The commander in chief is also the former head of The Trump Organization, a conglomerate controlling golf courses, a hotel chain, international real estate investment, and a winery. The company is now under the microscope of Democratic lawmakers. Earlier this year, 17 Democratic members of the Oversight and Government Reform Committee signed a letter addressed to the panel’s Republican chairman urging the organization to further investigate potential conflicts of interest between Trump’s corporate interests and his obligations as a public servant.
11. Wells Fargo
Following revelations that bank employees created millions of fake accounts without customers’ knowledge in an effort to meet quotas handed down from the top, John Stumpf stepped down as Wells Fargo’s CEO in 2016. The company’s problems related to the scandal did not stop there. In mid-2017, the bank revealed that the fraud was more pervasive than initially thought, and that employees may have created as many as 3.5 million accounts, up from the 2.1 million reported in 2016.
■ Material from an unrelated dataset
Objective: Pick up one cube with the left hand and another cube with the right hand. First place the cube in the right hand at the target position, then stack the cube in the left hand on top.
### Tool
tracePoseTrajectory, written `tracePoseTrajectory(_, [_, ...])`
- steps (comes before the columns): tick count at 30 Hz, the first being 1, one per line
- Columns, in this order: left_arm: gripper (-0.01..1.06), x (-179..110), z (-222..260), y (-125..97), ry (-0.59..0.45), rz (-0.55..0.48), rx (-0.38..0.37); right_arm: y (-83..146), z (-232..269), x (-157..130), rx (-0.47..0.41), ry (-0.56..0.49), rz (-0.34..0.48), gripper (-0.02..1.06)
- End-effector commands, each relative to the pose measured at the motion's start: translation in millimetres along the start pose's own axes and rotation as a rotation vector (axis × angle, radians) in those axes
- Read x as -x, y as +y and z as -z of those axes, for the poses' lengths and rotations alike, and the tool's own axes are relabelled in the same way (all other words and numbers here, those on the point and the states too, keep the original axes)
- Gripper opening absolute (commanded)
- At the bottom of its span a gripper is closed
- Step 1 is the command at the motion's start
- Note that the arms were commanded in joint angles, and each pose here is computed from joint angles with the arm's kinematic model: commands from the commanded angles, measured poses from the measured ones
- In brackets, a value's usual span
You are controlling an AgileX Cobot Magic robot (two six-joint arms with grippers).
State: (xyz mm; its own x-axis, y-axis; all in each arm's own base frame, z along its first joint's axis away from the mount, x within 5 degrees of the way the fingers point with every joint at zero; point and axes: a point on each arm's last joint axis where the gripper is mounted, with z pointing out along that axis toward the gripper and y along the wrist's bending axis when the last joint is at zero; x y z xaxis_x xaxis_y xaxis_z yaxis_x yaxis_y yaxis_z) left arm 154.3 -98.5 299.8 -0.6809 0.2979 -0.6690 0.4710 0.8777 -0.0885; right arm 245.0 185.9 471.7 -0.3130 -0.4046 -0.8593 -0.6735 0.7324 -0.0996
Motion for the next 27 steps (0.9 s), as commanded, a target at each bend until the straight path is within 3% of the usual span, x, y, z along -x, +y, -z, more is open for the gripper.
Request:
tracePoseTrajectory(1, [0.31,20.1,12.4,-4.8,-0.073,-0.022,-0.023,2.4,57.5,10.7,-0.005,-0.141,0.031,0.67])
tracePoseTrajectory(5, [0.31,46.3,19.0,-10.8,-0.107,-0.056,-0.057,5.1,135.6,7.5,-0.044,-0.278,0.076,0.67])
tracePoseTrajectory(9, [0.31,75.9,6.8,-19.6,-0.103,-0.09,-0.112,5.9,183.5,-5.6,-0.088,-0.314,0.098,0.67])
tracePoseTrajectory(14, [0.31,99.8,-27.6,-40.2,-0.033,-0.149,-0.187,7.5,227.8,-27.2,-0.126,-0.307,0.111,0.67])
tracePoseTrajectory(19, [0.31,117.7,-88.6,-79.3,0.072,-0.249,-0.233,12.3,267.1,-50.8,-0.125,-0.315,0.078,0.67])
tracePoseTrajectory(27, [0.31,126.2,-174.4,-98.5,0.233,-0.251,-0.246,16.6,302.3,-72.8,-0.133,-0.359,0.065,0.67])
Compounding the public relations crisis, the bank was also found to have charged over half a million customers for car insurance they did not ask for and did not need. As many as 20,000 of those customers may have had their vehicles impounded for defaulting on the unnecessary insurance charges. Further, in October 2017 news broke that the bank charged over 100,000 customers late fees on mortgage payments when the delays were in fact the fault of the bank. Wells Fargo ranks as the worst American bank with a rating of just 74 out of 100 on the American Customer Satisfaction Index — well below the 81 industry average.